Она пожала хрупкими плечиками:
— Очень жаль, если этого вам довольно.
Только это и надо мне было услышать. Я барсом ринулся на Сирануш, чашечка с недопитым кофе свалилась на шекинский ковер. На нем же мы спалили мосты и исполнили увертюру.
Ночь эта не была истребительной, вальпургиевой, дерзновенно вакхической, и все же она осталась памятной, не затерявшейся среди прочих. Было особое очарование в том, как она струилась в объятиях, легкий прохладный ручеек, не иссякавший при всей своей щедрости. Не скрою, я был весьма утешен таким слияньем струны и смычка. Она оказалась похвально отзывчива — мне было даровано право на поиск и право на свободный полет.
У нас была жаркая весна и еще более жаркое лето. Мне даже почудилась пани Ярмила. Но прошлое скорее окликнуло, чем обожгло — ничего удивительного, промельтешило двенадцать лет. Где ты сейчас, мое пражское чудо? Неужто все еще рядом с тобой великий писатель чешской земли? Могу представить, как он раздулся и утвердился в своем величии.
Сирануш словно прочла мои мысли. Она спросила:
— Ты вспомнил женщину?
Но я не пожелал исповедаться.
— Нет, вспомнил я одного писателя. Вернее, он был назначен писателем.
— И чем он подействовал на тебя?
— Тем, что поверил в свое назначение.
Она засмеялась.
— Да, так бывает. В нашей среде это тоже случается. Люди вдруг начисто забывают, что это игра, у нее — свои правила. Их награждают, они отрабатывают. Можно сказать — честная сделка. А они ни с того, ни с сего вдруг требуют уже не только официального, но и общественного признания.
Она была умненькая особа. Я удовлетворенно кивнул.
— И в этом случае то же самое. Нунуша, ты радуешь мое сердце.
— Но почему о подобной прозе ты думал с такой поэтической грустью?
— Несовершенство рода людского всегда меня огорчало, любовь моя.

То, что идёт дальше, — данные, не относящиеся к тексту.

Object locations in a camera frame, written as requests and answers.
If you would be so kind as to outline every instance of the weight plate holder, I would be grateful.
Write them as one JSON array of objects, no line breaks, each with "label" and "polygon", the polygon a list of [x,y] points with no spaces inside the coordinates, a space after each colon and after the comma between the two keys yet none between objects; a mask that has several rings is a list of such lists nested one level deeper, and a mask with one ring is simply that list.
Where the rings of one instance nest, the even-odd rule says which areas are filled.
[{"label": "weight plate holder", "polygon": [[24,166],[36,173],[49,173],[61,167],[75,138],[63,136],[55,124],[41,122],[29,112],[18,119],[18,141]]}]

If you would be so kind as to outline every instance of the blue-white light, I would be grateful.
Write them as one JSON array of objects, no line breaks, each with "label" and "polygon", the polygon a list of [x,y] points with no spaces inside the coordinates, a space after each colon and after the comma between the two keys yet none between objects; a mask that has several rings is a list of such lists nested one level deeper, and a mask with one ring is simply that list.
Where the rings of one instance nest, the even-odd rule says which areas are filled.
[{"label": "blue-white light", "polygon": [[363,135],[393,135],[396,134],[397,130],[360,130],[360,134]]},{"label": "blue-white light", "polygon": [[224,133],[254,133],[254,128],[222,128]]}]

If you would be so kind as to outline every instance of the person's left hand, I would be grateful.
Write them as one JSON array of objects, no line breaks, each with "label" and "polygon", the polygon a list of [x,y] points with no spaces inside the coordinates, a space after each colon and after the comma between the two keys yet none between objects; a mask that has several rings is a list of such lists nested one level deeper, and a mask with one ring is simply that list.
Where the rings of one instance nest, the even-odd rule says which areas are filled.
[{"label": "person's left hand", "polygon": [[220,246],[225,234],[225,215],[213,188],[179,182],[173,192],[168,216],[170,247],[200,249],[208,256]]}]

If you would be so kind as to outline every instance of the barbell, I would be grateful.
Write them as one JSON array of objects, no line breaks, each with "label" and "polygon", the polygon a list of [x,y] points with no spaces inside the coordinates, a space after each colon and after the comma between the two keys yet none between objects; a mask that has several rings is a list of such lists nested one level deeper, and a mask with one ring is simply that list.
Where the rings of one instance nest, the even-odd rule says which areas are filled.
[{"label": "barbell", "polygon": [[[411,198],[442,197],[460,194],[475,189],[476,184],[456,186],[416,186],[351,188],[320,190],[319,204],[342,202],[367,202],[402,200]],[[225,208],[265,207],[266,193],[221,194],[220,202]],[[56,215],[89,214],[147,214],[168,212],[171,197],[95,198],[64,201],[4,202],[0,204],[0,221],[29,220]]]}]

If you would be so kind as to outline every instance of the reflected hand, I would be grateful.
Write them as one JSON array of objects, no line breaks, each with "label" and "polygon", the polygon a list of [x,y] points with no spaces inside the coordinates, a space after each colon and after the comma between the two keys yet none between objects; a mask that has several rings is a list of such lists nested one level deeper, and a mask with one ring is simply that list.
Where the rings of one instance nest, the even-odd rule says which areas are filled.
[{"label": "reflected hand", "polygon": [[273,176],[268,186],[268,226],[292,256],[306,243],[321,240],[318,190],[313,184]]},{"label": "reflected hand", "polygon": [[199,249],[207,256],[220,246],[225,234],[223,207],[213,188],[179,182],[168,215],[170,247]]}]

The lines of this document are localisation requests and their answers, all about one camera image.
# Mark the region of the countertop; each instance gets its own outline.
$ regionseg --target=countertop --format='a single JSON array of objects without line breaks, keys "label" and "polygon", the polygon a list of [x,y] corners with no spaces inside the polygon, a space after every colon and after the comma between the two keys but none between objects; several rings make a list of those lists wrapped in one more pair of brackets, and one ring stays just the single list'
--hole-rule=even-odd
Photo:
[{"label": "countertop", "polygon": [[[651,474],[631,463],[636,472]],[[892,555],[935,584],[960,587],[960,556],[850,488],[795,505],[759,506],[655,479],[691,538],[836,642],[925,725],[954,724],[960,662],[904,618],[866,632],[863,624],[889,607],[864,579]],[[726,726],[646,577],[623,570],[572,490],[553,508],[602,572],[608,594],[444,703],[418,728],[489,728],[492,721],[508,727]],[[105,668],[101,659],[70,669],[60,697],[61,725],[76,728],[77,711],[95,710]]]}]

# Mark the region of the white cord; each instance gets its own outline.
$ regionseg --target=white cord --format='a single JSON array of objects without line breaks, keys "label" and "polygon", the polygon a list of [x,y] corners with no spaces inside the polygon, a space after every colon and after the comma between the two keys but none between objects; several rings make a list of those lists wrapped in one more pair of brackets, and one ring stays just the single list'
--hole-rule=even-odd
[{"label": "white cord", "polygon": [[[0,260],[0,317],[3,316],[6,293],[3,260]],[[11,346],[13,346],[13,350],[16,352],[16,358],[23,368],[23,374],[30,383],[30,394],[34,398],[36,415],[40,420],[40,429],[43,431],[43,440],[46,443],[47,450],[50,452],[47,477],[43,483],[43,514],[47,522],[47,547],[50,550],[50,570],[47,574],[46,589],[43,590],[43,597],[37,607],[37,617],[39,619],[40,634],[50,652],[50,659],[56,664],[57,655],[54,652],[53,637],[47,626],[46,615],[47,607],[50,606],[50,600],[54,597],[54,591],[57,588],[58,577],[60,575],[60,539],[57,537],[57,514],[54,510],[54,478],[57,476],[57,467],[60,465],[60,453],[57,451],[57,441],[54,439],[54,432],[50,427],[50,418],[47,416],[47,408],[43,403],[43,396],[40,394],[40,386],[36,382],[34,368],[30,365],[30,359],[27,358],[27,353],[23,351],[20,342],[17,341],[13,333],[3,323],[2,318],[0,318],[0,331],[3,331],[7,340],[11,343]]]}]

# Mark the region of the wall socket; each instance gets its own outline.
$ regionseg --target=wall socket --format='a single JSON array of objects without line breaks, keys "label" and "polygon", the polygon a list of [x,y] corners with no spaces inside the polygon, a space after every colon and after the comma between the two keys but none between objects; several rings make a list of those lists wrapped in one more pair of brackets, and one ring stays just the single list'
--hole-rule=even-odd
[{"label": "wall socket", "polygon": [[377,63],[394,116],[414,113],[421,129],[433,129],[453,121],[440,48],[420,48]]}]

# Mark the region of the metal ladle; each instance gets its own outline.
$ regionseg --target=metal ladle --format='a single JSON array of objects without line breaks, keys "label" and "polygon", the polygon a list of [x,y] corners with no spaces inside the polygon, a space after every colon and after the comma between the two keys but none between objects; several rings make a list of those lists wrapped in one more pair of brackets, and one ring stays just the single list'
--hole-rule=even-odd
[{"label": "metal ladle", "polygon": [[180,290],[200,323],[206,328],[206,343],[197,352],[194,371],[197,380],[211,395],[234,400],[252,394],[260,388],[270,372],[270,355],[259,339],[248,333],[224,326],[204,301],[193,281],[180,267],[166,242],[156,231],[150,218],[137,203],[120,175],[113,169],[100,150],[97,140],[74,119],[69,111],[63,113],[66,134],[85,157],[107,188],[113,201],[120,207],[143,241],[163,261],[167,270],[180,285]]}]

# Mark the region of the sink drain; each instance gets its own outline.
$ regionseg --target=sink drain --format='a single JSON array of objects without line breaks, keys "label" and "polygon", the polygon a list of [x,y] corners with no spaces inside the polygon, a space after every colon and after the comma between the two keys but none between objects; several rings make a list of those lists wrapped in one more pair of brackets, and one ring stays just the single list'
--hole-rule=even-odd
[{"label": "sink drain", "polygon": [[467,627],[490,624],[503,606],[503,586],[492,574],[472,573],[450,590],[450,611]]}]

Она обиженно замолчала. Но уже ночью, устало потягиваясь, прижавшись щечкой к моей груди, промурлыкала:
— Ты со мной неоткровенен.
Я отозвался:
— Как ты, Нунушенька.
Она проявила благоразумие и соскочила со скользкой дорожки. Не раз и не два я ощущал, что она многого не договаривает. Но я никогда не лез к ней с расспросами. Не спрашивал ни о бывшем муже, ни о других моих предшественниках. Тем более, я совсем не рассчитывал на обстоятельный рассказ.
Я осведомился, как продвигается ее процесс — Сирануш сказала, что дело идет ни шатко, ни валко, то уезжает он, то она, два раза судебные заседания отменялись ввиду неявки ответчика, один раз из-за неявки истицы. Но осенью все, конечно, решится.
Однако осенью Сирануш внезапно уехала на гастроли. Странно, еще неделю назад об этой поездке не было речи. Сначала она меня уверяла, что я был оповещен, но забыл, потом сослалась на безалаберность, укоренившуюся в филармонии — не знаешь, что состоится, что нет. Я вновь не стал устанавливать истину. Зато я понял, что к ней привязался. Мне не хватало ее журчания, ее колючего язычка.
Однажды мы говорили с Реной, и она выразила надежду, что католическая церковь все же способна к экуменизму. Я усомнился в этой способности. Я вспомнил, как в дни альбигойских войн легат Альмарик обратился к воинам: «Убивайте всех. Бог своих опознает». Рена сказала, что это лишь довод в ее пользу — она всегда говорила, что посредник меж Богом и человеком часто греховнее всех остальных. И страшный грех разделенья церквей прежде всего лежит на посредниках. Впрочем, мы все виноваты — соборно. Мы предали Бога, его растащив.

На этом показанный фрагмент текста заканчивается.